Add SQL Connection & Statement hooks #1341

iand675 · 2021-11-19T14:19:35Z

This PR builds on top of #1327

It adds support for hooking into various aspects of the lifecycle of a connection / statements. This functionality opens up support for tracing queries within the context of a larger chunk of code:

To see how this is being used, see the hs-opentelemetry project: https://github.com/iand675/hs-opentelemetry/blob/main/instrumentation/persistent/src/OpenTelemetry/Instrumentation/Persistent.hs

Before submitting your PR, check that you've:

Documented new APIs with Haddock markup
Added @since declarations to the Haddock
Ran stylish-haskell on any changed files.
Adhered to the code style (see the .editorconfig file for details)

After submitting your PR:

Update the Changelog.md file with a link to your PR
Bumped the version number if there isn't an (unreleased) on the Changelog
Check that CI passes (or if it fails, for reasons unrelated to your change, like CI timeouts)

parsonsmatt

OK, having thoroughly reviewed this code:

I like it a lot. Great new feature. Excellent implementation. But we can make it a bit better.

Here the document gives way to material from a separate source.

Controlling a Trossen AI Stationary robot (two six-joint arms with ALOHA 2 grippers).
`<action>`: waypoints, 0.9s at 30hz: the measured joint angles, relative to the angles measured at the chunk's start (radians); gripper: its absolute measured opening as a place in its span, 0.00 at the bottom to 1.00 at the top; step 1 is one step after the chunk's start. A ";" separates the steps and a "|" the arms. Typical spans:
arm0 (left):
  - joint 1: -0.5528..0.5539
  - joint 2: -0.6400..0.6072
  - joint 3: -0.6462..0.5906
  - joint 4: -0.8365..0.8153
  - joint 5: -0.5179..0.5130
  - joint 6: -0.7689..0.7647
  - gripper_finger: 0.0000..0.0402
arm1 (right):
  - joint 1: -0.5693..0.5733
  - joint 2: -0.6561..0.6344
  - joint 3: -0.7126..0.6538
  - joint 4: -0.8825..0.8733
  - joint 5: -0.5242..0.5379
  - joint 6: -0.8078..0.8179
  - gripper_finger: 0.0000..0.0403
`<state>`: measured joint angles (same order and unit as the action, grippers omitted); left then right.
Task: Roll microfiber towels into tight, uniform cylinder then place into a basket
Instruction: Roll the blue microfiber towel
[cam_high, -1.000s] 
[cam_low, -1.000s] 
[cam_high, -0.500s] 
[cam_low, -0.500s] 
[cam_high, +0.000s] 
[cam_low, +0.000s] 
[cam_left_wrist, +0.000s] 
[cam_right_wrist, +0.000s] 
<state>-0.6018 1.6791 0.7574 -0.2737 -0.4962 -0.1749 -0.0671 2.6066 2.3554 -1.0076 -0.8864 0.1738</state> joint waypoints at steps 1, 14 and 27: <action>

Only expose data constructors and fields via the .Internal modules so we don't have to major-bump to add a field or change a field type. Expose accessors/modifiers/etc as appropriate. If you want to hand-this-off to me then I can take it home.
Don't change the type of MkSqlBackendArgs and instead convert from IORef (Map Text STatement) in mkSqlBackend. This allows us to release this as a minor version bump, instead of a major.

Thanks!!!

parsonsmatt · 2022-01-27T21:05:20Z

persistent-postgresql/Database/Persist/Postgresql.hs

    setConnInsertManySql insertManySql' $
    maybe id setConnRepsertManySql (upsertFunction repsertManySql serverVersion) $
-    mkSqlBackend MkSqlBackendArgs
+    modifyConnVault (Vault.insert underlyingConnectionKey conn) $ mkSqlBackend MkSqlBackendArgs


To get access to the underlying backend, use the RawPostgresql type

persistent/persistent-postgresql/Database/Persist/Postgresql.hs

Line 1845 in 69bdefd

data RawPostgresql backend = RawPostgresql

This isn't sufficient for instrumentation of existing codebases unfortunately. The value lets us wrap existing connections without requiring pervasive downstream changes.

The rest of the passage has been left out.